My marriage is both intercultural and interfaith. I am a Irish-Mexican Californian who was raised Catholic. My husband is Turkish. Not “moved here in elementary school” Turkish. He is “lived in Istanbul until his mid-20’s” Turkish. He was fluent in English, but it was very much University English. He is also Muslim.

We met while working in Alaska and got married four months later. We have been happily married for almost five years. The first year or so got rough because sometimes we could not tell if we were encountering a cultural difference or if the other person was just out of their damn mind. Our ideas of “clean” did not always mesh. He’d freak out if a I walked more than a few steps inside without taking off my shoes, and I would flip out if he would serve chicken using tongs he cooked with, for example. (I am clearly right. JK) Eventually, things worked themselves out. Sometimes we would literally have no idea what the other person was talking about (he once thought “silly” meant “stupid” and got his feelings hurt, for example.)

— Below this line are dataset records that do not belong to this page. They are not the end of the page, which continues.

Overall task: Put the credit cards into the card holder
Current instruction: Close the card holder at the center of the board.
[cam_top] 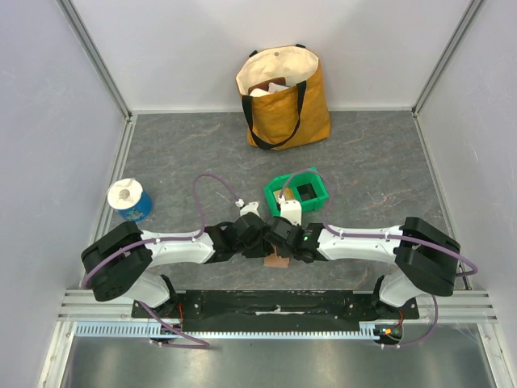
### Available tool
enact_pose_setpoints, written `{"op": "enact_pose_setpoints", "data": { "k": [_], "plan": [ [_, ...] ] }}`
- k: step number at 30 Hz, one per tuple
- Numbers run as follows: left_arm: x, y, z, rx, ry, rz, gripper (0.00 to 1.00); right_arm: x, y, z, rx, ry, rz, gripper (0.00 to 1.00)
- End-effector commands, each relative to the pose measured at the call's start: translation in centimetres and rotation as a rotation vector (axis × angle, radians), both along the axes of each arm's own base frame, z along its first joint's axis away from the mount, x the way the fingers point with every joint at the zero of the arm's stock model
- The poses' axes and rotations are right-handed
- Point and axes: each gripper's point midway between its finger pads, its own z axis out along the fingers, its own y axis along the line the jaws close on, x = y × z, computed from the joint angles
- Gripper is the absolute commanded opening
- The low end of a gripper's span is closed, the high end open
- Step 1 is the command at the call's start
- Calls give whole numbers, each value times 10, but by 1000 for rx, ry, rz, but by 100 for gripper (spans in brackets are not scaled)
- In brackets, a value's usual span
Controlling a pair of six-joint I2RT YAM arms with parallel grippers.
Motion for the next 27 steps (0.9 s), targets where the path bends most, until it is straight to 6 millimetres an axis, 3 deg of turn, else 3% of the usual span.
{"op": "enact_pose_setpoints", "data": {
  "k": [1, 10, 21, 27],
  "plan": [
    [-5, 2, -3, 6, 1, 25, 39, -14, -11, -24, -82, 74, 35, 2],
    [-5, 1, -6, 13, 8, 21, 39, 3, 3, 19, 36, -36, 13, 2],
    [-5, 1, -6, 21, 8, 11, 39, 5, 10, 25, 114, -47, -9, 1],
    [-5, 1, -5, 24, 4, 12, 39, 0, 2, 9, 78, -8, -20, 12]
  ]
}}
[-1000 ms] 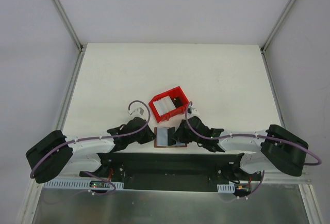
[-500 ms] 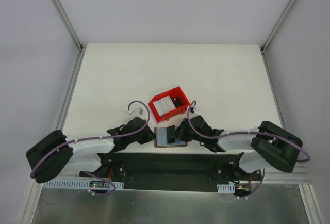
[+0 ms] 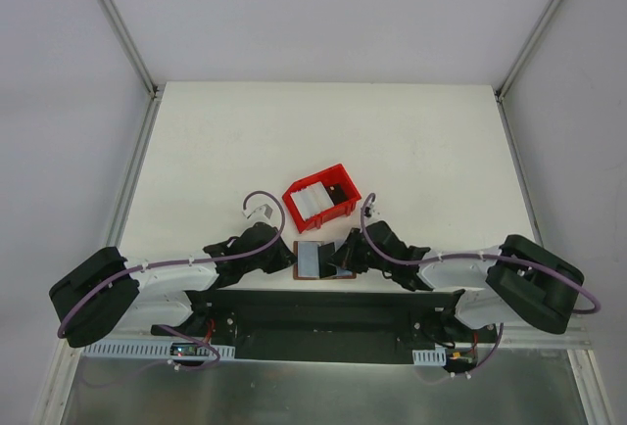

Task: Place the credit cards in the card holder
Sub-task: Insert the credit card into the card holder.

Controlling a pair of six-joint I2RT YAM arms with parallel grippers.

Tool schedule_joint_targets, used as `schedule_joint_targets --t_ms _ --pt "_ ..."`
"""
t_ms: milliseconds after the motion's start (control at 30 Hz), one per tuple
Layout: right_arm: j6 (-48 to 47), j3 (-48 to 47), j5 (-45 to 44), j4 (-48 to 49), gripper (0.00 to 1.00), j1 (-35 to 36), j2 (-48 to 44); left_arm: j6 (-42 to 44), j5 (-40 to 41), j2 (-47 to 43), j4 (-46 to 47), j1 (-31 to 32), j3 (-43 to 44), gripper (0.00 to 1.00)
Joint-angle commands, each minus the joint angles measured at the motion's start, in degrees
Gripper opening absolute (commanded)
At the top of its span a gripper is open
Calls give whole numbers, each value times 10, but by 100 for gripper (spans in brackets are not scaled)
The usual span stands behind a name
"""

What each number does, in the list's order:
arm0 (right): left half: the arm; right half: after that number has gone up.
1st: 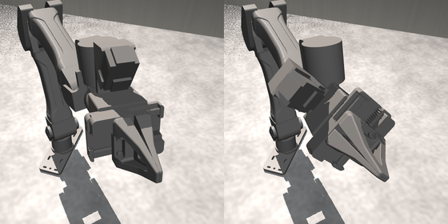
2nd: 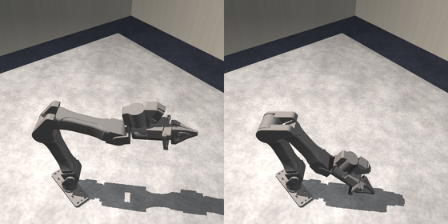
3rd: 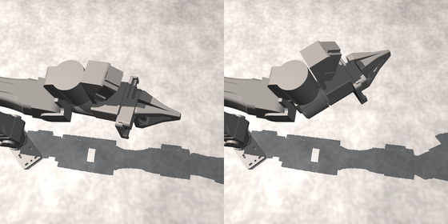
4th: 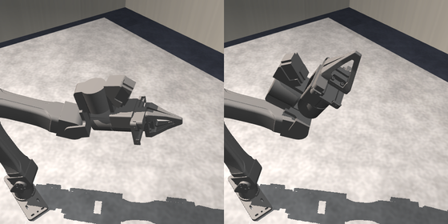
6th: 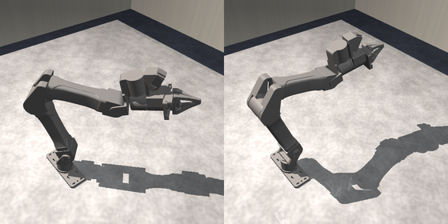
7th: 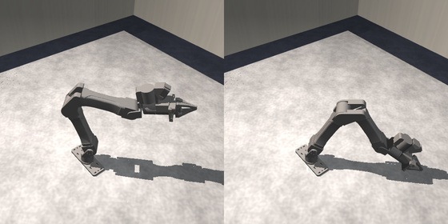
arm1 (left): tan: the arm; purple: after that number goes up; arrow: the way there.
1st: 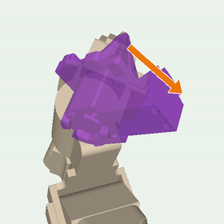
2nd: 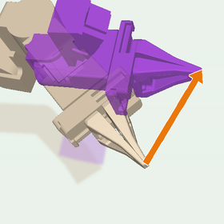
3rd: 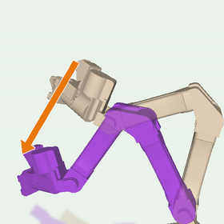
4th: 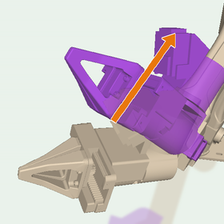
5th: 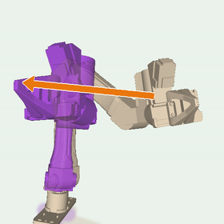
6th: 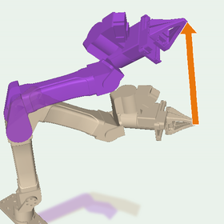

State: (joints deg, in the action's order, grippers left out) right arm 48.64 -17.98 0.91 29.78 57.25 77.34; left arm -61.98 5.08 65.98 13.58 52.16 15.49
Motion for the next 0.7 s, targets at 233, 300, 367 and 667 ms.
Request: schedule_joint_targets --t_ms 233,300,367,667 --pt "5 -38 8 -42 1 4 55 21 12 13 -68 4 -18 0" --pt "2 -37 2 -37 1 5 56 21 12 10 -67 3 -19 0" --pt "1 -32 -6 -39 1 3 48 20 11 9 -67 4 -21 0" --pt "-3 -9 -60 -66 1 -5 2 20 9 0 -66 3 -24 0"
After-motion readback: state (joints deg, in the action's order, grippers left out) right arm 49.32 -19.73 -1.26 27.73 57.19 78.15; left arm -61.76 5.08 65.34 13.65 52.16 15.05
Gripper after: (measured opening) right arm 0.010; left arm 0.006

Things got easier. I know he still struggles sometimes. His family is on a different continent. He doesn’t speak a common language with most of our neighbors (who are mainly Spanish-speakers.) I know life is lonelier here than in Istanbul. I feel guilty that he didn’t fast for Ramadan this year, after having fasted the previous four Ramadans in America. My family has also embraced him, but they’re a state away. He kept getting wistful when we were in Mexico last year, because it reminded him of Turkey (in that most people did things together more often than here in the US.)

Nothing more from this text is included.